### SUPPLIED ENTRIES:
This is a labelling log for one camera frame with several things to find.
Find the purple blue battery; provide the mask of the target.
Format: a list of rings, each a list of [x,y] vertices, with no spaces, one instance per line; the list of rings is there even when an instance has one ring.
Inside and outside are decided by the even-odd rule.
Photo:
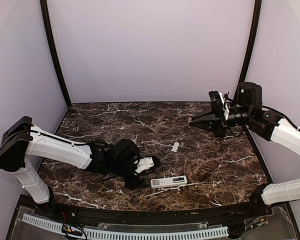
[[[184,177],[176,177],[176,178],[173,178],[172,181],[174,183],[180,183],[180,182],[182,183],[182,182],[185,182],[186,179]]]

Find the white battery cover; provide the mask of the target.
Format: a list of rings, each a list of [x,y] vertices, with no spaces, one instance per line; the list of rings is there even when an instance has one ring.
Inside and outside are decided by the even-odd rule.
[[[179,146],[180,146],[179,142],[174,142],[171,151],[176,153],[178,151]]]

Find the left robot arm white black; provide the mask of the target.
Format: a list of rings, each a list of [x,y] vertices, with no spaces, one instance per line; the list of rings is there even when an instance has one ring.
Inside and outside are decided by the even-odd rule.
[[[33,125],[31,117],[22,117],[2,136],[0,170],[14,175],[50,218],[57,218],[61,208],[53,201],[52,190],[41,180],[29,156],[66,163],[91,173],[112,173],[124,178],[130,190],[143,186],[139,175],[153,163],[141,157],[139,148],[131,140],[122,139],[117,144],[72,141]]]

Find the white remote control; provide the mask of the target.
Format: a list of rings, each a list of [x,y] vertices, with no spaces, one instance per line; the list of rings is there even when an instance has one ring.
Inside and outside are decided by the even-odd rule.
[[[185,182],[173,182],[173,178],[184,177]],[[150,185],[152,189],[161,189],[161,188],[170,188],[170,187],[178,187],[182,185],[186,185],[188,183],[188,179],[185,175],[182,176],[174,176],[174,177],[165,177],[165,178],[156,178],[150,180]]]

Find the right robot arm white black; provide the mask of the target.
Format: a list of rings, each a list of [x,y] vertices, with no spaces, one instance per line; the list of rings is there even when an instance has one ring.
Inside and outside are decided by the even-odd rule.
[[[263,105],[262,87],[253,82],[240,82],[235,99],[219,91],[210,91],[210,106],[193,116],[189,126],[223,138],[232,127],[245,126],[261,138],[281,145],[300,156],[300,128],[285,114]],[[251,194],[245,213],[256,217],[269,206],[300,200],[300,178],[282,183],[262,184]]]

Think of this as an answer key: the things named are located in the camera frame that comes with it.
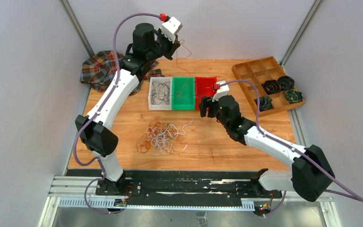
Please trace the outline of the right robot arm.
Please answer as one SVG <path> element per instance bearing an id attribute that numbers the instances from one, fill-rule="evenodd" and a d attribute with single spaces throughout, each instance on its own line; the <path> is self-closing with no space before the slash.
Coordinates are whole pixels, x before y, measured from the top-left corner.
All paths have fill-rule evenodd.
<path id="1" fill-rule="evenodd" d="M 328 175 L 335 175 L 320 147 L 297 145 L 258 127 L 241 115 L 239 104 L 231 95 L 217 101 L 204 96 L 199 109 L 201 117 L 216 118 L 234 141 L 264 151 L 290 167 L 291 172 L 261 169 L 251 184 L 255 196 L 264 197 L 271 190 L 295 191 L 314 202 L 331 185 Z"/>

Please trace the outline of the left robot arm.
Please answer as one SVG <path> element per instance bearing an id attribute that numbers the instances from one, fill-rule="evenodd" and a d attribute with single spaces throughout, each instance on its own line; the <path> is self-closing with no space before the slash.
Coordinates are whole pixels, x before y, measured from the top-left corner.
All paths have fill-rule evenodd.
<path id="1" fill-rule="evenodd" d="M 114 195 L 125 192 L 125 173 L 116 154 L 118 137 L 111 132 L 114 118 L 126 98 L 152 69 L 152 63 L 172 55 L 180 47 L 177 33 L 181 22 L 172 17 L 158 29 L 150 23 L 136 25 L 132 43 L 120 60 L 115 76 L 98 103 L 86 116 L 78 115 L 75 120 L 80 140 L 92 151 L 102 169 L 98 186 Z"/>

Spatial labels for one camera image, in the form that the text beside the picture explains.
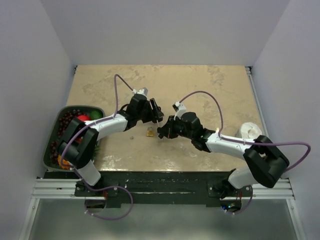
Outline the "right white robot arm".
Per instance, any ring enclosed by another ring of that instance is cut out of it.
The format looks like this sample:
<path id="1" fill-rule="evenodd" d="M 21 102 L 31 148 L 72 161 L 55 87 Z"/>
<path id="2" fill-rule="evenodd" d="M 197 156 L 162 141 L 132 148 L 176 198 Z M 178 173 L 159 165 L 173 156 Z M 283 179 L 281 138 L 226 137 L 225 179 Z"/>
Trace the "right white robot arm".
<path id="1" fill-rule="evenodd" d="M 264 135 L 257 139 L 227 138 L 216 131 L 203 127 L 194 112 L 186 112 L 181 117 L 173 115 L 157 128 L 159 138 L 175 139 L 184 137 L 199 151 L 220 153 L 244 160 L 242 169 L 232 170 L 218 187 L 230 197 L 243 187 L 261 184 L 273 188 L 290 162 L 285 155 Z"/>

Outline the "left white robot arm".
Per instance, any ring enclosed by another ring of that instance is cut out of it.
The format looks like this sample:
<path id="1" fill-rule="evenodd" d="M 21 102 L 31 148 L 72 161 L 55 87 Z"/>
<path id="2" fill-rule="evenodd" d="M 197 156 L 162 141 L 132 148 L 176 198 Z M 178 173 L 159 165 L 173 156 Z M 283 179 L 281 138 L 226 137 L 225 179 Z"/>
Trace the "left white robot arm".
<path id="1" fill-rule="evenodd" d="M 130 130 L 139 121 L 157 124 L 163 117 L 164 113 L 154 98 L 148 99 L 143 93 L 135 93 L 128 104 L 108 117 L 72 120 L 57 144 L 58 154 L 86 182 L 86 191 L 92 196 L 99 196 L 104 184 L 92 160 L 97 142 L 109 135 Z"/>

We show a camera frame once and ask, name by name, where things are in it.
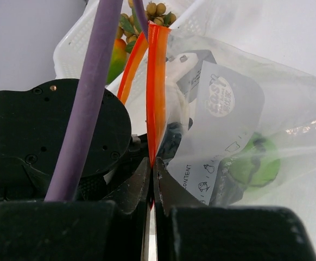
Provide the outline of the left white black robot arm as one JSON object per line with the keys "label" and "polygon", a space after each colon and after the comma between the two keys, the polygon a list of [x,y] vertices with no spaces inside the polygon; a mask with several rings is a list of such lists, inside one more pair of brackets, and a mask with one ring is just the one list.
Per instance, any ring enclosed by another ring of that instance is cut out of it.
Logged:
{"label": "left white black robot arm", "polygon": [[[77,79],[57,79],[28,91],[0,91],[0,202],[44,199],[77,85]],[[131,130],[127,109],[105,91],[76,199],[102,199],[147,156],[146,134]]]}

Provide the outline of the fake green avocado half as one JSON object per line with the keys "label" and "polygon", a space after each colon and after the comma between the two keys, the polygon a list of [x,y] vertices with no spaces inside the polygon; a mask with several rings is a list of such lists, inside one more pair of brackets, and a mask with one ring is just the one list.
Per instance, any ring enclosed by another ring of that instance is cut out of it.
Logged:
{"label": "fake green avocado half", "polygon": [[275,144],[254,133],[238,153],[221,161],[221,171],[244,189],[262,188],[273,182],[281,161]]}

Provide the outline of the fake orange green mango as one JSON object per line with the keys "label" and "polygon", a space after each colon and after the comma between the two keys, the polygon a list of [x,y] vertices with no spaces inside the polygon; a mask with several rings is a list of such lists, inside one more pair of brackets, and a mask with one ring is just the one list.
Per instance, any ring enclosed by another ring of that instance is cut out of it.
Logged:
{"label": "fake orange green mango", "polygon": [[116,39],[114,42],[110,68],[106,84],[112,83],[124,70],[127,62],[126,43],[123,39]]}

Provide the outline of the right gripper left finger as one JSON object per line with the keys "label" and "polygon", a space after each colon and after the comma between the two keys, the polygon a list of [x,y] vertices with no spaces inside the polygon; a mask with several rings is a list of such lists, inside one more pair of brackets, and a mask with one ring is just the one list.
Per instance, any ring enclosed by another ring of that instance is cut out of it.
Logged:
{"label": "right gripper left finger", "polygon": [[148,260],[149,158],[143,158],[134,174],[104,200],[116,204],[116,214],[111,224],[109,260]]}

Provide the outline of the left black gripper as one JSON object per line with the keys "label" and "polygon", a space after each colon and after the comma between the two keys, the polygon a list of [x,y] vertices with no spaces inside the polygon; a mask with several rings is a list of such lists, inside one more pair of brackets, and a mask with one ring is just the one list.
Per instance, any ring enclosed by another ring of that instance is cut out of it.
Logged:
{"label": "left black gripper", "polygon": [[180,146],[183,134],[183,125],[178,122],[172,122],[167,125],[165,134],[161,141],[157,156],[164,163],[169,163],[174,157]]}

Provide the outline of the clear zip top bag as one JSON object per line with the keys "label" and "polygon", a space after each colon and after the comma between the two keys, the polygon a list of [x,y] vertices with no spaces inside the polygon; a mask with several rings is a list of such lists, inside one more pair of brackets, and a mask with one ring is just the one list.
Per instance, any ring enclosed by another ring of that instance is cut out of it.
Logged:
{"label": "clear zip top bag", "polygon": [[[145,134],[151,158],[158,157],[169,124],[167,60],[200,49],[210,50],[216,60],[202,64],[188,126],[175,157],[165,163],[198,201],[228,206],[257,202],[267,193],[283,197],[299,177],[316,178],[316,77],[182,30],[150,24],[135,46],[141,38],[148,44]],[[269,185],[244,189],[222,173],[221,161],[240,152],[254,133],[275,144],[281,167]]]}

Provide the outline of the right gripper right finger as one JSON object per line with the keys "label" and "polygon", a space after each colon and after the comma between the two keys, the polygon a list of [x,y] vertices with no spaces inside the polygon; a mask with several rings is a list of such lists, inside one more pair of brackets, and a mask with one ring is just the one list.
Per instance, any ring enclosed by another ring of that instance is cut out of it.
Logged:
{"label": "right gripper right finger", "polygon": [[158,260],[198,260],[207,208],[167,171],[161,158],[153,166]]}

...

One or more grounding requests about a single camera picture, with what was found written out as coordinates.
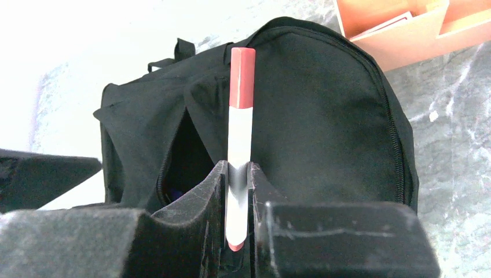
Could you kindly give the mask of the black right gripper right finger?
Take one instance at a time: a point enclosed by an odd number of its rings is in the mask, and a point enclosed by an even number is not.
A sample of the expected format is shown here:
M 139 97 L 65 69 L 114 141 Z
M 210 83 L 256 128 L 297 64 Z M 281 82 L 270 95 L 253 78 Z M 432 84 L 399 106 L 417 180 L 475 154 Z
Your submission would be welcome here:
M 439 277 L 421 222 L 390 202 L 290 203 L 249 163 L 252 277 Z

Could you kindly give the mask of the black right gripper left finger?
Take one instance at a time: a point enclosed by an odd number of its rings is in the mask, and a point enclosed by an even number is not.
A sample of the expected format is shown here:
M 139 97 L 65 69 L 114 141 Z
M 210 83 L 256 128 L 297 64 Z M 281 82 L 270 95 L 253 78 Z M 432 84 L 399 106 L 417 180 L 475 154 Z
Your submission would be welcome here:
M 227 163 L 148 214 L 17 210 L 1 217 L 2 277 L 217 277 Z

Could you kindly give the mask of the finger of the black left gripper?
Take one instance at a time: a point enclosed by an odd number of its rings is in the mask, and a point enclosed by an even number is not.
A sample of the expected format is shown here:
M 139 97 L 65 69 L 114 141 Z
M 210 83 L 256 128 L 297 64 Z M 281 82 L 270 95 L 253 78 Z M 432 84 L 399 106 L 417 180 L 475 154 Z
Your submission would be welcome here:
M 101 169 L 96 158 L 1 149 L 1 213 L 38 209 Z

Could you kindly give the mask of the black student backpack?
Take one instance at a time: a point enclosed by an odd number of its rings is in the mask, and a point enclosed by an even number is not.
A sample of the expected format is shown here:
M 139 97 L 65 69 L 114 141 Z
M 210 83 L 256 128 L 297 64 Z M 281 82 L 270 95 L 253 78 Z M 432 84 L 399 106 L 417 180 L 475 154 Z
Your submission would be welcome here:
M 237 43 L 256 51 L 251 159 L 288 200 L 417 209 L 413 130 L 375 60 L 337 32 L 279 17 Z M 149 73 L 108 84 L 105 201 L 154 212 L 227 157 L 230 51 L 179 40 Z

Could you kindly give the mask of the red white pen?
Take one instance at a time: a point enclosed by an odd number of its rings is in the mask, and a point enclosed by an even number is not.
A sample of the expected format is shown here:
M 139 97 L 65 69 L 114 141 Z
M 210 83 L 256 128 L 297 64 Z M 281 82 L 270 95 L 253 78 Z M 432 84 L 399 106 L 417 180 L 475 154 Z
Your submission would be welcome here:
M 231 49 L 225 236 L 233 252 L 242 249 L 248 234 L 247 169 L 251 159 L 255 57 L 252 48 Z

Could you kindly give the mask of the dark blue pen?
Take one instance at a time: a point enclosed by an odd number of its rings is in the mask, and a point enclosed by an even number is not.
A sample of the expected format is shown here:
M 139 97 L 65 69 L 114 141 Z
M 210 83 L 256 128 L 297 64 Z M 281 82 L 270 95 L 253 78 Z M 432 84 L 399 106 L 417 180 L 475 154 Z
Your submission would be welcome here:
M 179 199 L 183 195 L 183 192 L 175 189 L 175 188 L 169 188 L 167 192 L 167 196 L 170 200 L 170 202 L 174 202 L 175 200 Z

### REQUIRED ACTION:
Your job is to return all lines above that hold the word "give".

### TASK SOLUTION:
Could you kindly give the mask of the black right gripper right finger?
Could you kindly give the mask of the black right gripper left finger?
Could you kindly give the mask of the finger of the black left gripper?
Could you kindly give the mask of the black student backpack?
Could you kindly give the mask of the red white pen?
Could you kindly give the mask of the dark blue pen?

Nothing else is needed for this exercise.